→ AIM OF THE TASK
A faithful copy of all the data below, please; leave no line out.

→ DATA SEGMENT
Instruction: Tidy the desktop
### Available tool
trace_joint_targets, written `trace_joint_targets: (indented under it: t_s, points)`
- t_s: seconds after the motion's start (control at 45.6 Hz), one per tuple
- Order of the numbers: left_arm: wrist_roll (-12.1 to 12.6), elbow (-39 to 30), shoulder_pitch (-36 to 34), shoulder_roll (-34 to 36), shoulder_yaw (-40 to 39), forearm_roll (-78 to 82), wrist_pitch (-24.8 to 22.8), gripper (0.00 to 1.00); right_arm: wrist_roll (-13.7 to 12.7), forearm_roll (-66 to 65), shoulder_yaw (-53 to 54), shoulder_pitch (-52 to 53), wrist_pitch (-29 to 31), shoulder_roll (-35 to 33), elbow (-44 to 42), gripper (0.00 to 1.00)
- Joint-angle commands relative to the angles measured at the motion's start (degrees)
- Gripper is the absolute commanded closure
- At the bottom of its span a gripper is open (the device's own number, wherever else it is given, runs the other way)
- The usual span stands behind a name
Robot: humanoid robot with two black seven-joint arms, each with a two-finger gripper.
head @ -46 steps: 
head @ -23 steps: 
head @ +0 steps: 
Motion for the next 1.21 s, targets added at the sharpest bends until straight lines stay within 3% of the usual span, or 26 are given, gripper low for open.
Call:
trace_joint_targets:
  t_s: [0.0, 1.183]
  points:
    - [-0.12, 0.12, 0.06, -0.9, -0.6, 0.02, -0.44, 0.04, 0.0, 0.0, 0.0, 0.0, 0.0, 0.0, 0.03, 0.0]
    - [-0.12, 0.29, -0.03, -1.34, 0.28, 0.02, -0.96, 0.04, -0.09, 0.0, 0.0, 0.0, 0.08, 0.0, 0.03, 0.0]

→ EXERCISE RESULT
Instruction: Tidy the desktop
### Available tool
trace_joint_targets, written `trace_joint_targets: (indented under it: t_s, points)`
- t_s: seconds after the motion's start (control at 45.6 Hz), one per tuple
- Order of the numbers: left_arm: wrist_roll (-12.1 to 12.6), elbow (-39 to 30), shoulder_pitch (-36 to 34), shoulder_roll (-34 to 36), shoulder_yaw (-40 to 39), forearm_roll (-78 to 82), wrist_pitch (-24.8 to 22.8), gripper (0.00 to 1.00); right_arm: wrist_roll (-13.7 to 12.7), forearm_roll (-66 to 65), shoulder_yaw (-53 to 54), shoulder_pitch (-52 to 53), wrist_pitch (-29 to 31), shoulder_roll (-35 to 33), elbow (-44 to 42), gripper (0.00 to 1.00)
- Joint-angle commands relative to the angles measured at the motion's start (degrees)
- Gripper is the absolute commanded closure
- At the bottom of its span a gripper is open (the device's own number, wherever else it is given, runs the other way)
- The usual span stands behind a name
Robot: humanoid robot with two black seven-joint arms, each with a two-finger gripper.
head @ -46 steps: 
head @ -23 steps: 
head @ +0 steps: 
Motion for the next 1.21 s, targets added at the sharpest bends until straight lines stay within 3% of the usual span, or 26 are given, gripper low for open.
Call:
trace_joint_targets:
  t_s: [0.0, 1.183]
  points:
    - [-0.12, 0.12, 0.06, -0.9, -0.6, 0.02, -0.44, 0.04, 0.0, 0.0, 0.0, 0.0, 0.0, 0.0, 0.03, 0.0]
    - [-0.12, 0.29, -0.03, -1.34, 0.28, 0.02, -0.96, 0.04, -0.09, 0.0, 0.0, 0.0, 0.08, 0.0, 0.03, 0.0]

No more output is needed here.